From the data that follows, report the number of lines including "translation", and only that number.
** DATA RECORDS follows **
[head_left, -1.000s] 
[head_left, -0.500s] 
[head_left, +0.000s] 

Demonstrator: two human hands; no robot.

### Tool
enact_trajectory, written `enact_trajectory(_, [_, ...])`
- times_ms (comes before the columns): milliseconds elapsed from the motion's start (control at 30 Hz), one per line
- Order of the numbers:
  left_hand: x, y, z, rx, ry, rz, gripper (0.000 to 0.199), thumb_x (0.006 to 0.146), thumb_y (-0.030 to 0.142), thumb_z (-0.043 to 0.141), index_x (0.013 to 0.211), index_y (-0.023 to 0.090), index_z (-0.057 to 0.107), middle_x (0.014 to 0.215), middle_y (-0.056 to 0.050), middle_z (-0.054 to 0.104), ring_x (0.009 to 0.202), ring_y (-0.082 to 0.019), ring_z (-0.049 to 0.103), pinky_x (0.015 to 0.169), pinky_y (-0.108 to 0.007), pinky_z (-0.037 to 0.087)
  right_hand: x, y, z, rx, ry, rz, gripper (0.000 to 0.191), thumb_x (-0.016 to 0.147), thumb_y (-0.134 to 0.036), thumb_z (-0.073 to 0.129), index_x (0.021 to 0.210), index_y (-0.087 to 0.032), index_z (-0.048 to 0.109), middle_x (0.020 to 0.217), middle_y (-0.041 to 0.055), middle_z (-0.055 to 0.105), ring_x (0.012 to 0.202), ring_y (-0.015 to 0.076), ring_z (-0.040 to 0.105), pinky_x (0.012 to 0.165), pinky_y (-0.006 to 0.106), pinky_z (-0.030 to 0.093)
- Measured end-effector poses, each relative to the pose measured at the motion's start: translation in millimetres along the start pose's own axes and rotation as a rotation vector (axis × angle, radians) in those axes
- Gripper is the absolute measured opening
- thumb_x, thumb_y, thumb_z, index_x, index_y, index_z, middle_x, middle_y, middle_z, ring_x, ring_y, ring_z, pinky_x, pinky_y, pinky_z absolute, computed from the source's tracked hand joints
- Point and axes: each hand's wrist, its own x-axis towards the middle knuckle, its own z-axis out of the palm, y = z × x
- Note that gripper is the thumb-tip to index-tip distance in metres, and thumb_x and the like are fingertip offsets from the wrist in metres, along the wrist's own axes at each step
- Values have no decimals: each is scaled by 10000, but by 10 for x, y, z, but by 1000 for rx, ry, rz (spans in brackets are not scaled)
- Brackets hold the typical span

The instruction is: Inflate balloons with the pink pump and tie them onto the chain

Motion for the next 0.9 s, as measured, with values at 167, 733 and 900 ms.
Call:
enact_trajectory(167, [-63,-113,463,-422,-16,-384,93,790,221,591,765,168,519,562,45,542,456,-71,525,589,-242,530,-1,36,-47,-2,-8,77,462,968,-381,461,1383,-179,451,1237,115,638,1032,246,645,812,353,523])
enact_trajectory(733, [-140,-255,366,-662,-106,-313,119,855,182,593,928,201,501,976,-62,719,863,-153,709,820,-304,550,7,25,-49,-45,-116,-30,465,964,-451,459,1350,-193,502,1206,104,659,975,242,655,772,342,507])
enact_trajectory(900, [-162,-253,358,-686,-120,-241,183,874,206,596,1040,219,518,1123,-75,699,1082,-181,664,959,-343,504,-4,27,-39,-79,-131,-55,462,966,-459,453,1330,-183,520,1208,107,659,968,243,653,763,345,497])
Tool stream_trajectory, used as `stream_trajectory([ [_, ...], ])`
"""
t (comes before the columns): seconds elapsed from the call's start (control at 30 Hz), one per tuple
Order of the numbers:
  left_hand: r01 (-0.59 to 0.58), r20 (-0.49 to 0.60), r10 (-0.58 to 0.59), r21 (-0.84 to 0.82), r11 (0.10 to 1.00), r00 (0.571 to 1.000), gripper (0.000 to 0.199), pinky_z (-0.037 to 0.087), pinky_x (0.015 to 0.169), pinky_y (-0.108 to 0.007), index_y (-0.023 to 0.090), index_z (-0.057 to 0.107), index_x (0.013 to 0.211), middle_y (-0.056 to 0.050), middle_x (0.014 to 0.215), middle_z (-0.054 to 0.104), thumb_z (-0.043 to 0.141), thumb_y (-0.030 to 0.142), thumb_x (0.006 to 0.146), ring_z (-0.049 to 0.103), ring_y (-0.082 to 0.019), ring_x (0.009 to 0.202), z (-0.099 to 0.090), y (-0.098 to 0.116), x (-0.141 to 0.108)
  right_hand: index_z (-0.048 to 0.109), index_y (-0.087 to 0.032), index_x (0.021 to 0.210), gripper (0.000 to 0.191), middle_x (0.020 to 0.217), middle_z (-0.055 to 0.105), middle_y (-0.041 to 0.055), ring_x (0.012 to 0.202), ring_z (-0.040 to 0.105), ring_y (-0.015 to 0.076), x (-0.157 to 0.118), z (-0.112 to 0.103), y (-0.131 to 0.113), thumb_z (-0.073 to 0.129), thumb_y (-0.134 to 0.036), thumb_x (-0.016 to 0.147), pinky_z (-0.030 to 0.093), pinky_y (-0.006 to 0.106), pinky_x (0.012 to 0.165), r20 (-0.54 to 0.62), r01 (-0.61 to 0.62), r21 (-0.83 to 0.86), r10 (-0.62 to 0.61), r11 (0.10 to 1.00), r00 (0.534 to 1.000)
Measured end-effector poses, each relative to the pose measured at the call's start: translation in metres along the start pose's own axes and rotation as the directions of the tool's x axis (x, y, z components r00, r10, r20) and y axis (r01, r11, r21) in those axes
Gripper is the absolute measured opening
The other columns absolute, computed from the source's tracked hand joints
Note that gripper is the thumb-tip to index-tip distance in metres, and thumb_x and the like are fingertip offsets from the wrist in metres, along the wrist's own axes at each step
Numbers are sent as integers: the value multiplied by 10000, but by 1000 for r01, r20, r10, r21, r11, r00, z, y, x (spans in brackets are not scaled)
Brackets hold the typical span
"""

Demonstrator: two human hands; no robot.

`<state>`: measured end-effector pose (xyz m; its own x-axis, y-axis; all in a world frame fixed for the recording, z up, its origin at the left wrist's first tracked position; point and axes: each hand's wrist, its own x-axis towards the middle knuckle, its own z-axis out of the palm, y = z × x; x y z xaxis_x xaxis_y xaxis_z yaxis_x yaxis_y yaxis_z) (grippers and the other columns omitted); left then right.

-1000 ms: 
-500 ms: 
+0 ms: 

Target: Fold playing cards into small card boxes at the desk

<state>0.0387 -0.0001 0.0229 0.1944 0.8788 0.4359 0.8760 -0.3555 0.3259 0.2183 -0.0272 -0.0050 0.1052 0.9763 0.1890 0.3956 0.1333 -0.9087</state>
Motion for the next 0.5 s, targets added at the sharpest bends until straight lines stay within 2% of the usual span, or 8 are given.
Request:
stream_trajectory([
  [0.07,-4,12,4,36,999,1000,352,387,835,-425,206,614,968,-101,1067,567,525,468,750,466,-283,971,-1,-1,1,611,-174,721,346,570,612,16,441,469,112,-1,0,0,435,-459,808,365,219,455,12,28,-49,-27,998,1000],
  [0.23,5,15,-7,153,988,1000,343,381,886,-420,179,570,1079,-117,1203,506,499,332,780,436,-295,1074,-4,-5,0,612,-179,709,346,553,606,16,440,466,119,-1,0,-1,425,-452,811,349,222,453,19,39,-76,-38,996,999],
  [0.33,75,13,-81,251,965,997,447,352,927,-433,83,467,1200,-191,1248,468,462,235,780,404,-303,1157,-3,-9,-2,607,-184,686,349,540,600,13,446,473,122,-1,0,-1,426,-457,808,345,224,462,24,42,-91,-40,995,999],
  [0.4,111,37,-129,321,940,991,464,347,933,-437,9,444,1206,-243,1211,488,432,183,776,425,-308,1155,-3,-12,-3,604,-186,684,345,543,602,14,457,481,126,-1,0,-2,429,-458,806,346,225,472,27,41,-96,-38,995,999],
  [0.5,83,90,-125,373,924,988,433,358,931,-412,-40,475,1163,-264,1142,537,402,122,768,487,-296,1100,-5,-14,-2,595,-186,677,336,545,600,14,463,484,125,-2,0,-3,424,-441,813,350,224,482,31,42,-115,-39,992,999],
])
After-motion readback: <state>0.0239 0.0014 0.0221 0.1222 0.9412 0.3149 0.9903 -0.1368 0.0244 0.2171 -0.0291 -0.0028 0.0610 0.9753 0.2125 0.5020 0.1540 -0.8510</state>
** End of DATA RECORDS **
WRITTEN ANSWER - 2